I have written both the Mapper and the reducer as shown below
public class MaxFluPerMonthMapper extends Mapper<LongWritable, Text, IntWritable, IntWritable> {
private static final Log LOG =
LogFactory.getLog(MaxFluPerMonthMapper.class);
#Override
protected void map(LongWritable key, Text value, Context context)
throws IOException, InterruptedException {
String row = value.toString();
LOG.debug("Received row " + row);
List<String> columns = Arrays.asList(row.split(","));
String date = columns.get(0);
SimpleDateFormat sdf = new SimpleDateFormat("yyyy-MM-dd");
int month = 0;
try {
Calendar calendar = Calendar.getInstance();
calendar.setTime(sdf.parse(date));
month = calendar.get(Calendar.MONTH);
} catch (ParseException e) {
e.printStackTrace();
}
for (int i = 1; i < columns.size(); i++) {
String fluIndex = columns.get(i);
if (StringUtils.isNotBlank(fluIndex) && StringUtils.isNumeric(fluIndex)) {
LOG.info("Writing key " + month + " and value " + fluIndex);
context.write(new IntWritable(month), new IntWritable(Integer.valueOf(fluIndex)));
}
}
}
}
Reducer
public class MaxFluPerMonthReducer extends Reducer<IntWritable, IntWritable, Text, IntWritable> {
private static final Log LOG =
LogFactory.getLog(MaxFluPerMonthReducer.class);
#Override
protected void reduce(IntWritable key, Iterable<IntWritable> values, Context context)

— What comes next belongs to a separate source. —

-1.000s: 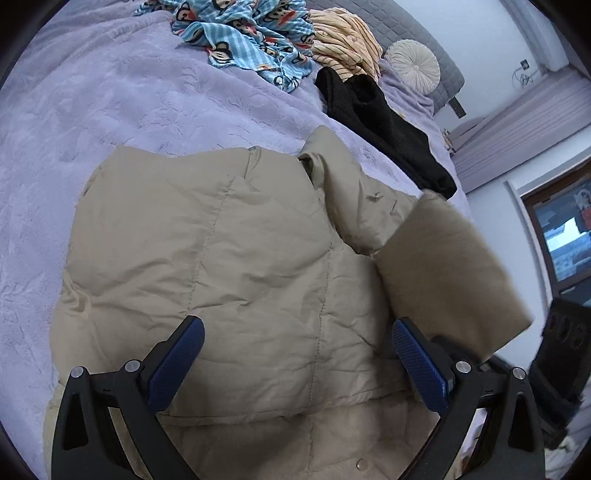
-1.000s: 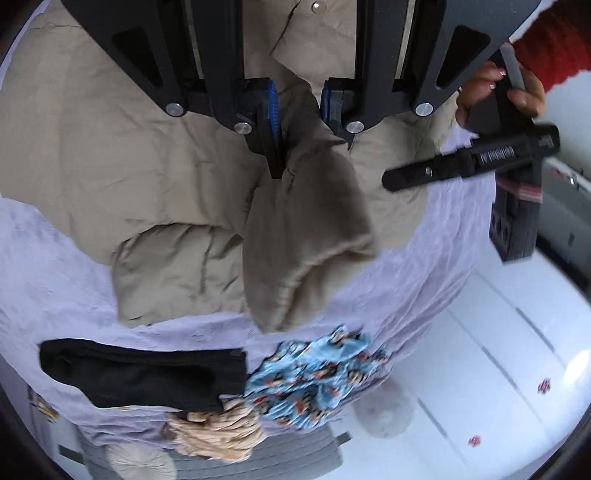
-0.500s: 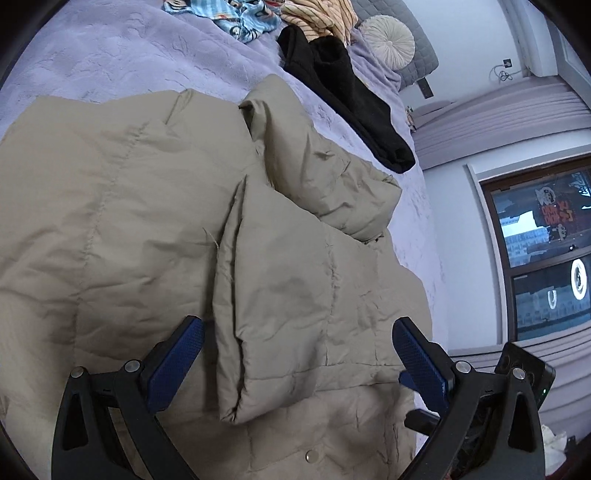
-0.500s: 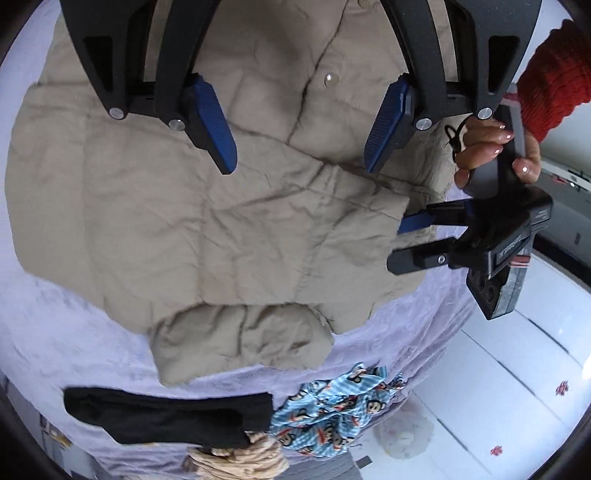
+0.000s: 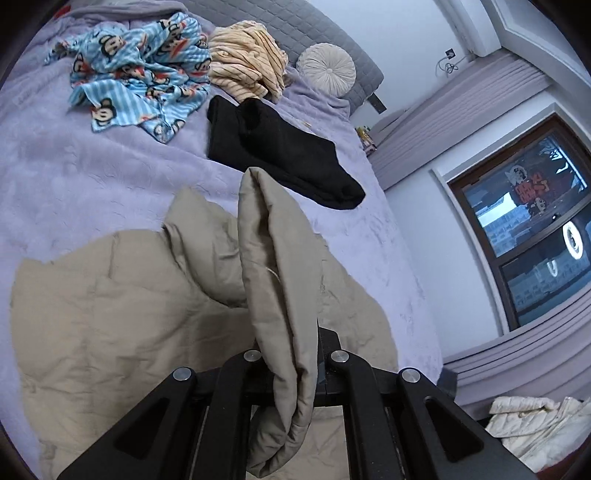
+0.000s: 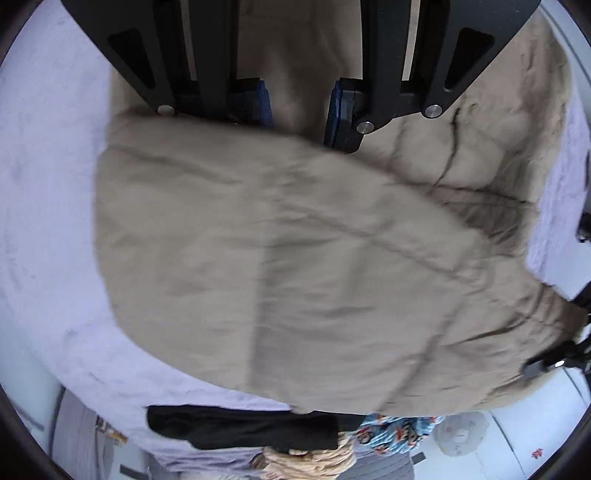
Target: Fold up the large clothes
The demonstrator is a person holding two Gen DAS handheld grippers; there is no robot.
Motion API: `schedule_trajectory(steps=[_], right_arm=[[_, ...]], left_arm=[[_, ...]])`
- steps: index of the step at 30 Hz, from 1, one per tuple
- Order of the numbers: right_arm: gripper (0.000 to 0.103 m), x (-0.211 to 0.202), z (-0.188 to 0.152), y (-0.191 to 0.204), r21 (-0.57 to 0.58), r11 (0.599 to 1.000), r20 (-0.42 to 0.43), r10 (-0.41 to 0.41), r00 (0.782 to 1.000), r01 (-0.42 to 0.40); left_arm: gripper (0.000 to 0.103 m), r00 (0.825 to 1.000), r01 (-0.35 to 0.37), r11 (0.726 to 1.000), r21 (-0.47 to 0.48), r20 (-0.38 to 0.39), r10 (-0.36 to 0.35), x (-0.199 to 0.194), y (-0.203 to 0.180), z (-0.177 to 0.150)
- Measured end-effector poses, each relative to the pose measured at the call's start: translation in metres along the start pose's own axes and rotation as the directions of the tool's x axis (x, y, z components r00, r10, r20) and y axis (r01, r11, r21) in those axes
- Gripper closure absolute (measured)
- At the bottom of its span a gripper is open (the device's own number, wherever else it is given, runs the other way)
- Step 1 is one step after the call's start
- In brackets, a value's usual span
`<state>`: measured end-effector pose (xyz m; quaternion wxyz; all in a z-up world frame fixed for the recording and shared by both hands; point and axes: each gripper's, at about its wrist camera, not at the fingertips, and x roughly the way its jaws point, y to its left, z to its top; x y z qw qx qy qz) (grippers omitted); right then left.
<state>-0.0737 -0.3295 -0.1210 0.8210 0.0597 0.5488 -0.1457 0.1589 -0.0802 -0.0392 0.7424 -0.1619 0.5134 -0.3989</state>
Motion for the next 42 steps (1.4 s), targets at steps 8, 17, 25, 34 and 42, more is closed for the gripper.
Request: schedule_trajectory(steps=[8, 17, 25, 34, 42], right_arm=[[0.101, 0.018, -0.001, -0.063, 0.040, 0.996, 0.015, -0.079, 0.997, 0.078], [0.094, -0.060, -0.032, -0.042, -0.078, 0.994, 0.049, -0.078, 0.996, 0.082], [0.038, -0.043, 0.022, -0.145, 0.450, 0.873, 0.118, 0.151, 0.981, -0.188], [0.069, 0.037, 0.062, -0.142, 0.416, 0.901, -0.012, 0.143, 0.990, -0.125], [0.069, 0.051, 0.058, -0.137, 0.362, 0.931, -0.021, 0.052, 0.998, -0.041]], left_arm=[[0.095, 0.945, -0.230, 0.973, -0.015, -0.241, 0.220, 0.067, 0.067, -0.072], [0.095, 0.946, -0.254, 0.966, -0.047, -0.222, 0.237, 0.073, 0.079, -0.082], [0.095, 0.936, -0.287, 0.958, -0.026, -0.219, 0.275, 0.072, 0.078, -0.080], [0.095, 0.926, -0.327, 0.945, 0.019, -0.191, 0.324, 0.086, 0.066, -0.073], [0.068, 0.848, -0.512, 0.853, 0.100, -0.103, 0.521, 0.045, 0.054, -0.070]])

throws IOException, InterruptedException {
LOG.info("Received key " + key.get());
int sum = 0;
for (IntWritable intWritable : values) {
sum += intWritable.get();
}
int month = key.get();
String monthString = new DateFormatSymbols().getMonths()[month];
context.write(new Text(monthString), new IntWritable(sum));
}
}
With these Mapper and Reducer shown above I am getting the following output
January 545419
February 528022
March 436348
April 336759
May 346482
June 309795
July 312966
August 307346
September 322359
October 428346
November 461195
December 480078
What I want is just a single output giving me January 545419
How can I achieve this? by storing state in reducer or there is anyother solution to it? or my mapper and reducer are wrong for the question I am asking on this dataset?
The problem is that the Reducer has no idea about the other keys (by design). It would be possible to set up another Reducer to find the maximum value given all the data from your current reducer. However, this is overkill since you know you will only have 12 records you have to process, and setting up another Reducer will have more overhead than just running a serial script.
I would suggest writing some other script to process your text output.
You can add one more MapReduce step.
Mapper something like this:
public class MyMapper extends Mapper<LongWritable, Text, Text, Text> {
#Override
protected void map(LongWritable key, Text value, Context context)
throws IOException, InterruptedException {
// emit only first row
if (key == 0)
{
String row = value.toString();
String[] values = row.split("\t");
context.write(new Text(values[0]), new Text(values[1]));
}
}
}
Reducer must emit all it's input (which will be only one record) directly to output. Number of mappers and reducers should be set to one. If your MapReduce job uses more then one reducer you should use one another intermediate MapReduce step to combine results to one file after your MapReduce job.
But this way seems not very effective.